次の瞬間、レネの消耗した魔力が全快し、フェンリルの深い裂傷が塞がり、アーシェの顔色に赤みが戻る。全員の身体が淡い金色の光に包まれ、文字通り「全回復」を果たす。

「すげぇ! 力がみなぎってくるぜ!」

「傷が……消えたにゃ!」

「……よし、俺も……」

震える手で果実を掴み、その果肉に噛みつく。

「………………」

「………………」

全員が、こちらを見つめる。だが、光らない。傷も塞がらない。痛みも引かない。

「……あれ?」

血まみれの腕と、食べかけの果実を交互に見比べる。

「……おい、レント。これ、腐ってんじゃねぇのか? 全然効かねぇぞ?」

沈黙が流れる中、「あ」と声を上げるエリオット。

「……忘れてた」

「あ? 何をだ」

「旦那……あんたの身体、**『魔法無効アンチ・マジック』**じゃねぇか」

「…………は?」

「その果実は『魔力を凝縮した』回復アイテムだ。

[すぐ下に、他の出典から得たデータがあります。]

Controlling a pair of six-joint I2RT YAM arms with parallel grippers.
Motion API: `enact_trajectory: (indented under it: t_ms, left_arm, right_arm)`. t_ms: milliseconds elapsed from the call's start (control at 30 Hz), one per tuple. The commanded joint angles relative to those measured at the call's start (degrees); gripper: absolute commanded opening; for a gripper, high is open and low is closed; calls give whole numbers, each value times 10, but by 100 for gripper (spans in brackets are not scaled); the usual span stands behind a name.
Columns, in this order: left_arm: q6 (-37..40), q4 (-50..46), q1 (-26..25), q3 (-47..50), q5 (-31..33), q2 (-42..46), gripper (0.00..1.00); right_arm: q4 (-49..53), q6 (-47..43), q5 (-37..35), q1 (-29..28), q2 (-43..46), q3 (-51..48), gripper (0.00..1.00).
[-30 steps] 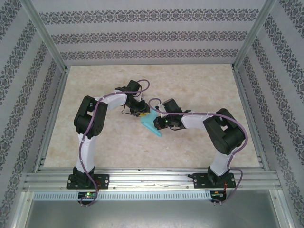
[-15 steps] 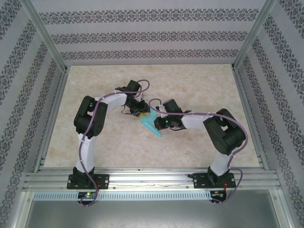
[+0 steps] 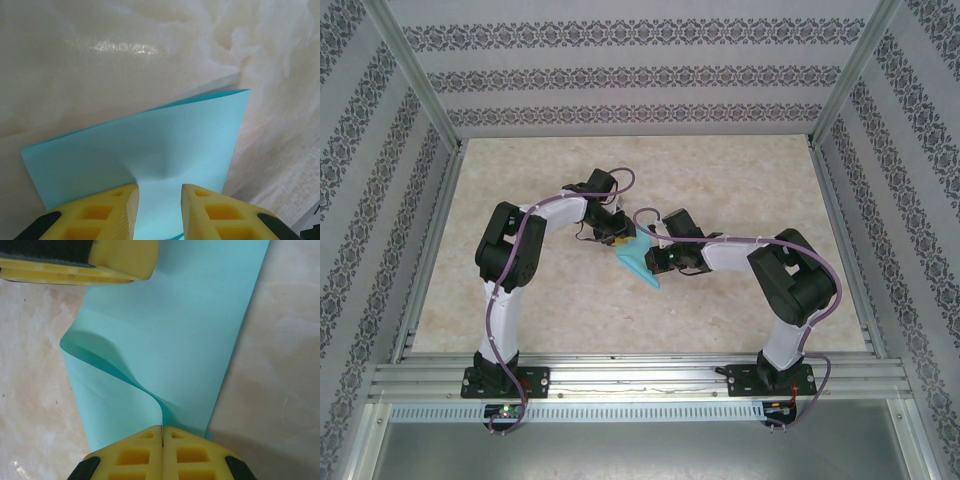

つまり、魔法だ」

憐れむような目で見られる。

「あんたの身体が、回復魔法まで『無効化』しちまったんだよ」

「なっ……」

顔が絶望に歪む。敵の魔法を防ぐ最強の盾。それが今、味方の回復さえも拒絶する最悪の壁となる。

「嘘だろオオオオオッ!? 俺だけ!? 俺だけ自力治癒かよオオオッ!!」

聖なる森に、悲痛な叫びがこだまする。

全回復してピカピカの仲間たちに囲まれ、一人だけ包帯グルグル巻きで悶絶する元・勇者。それが、この過酷な試練のオチだった。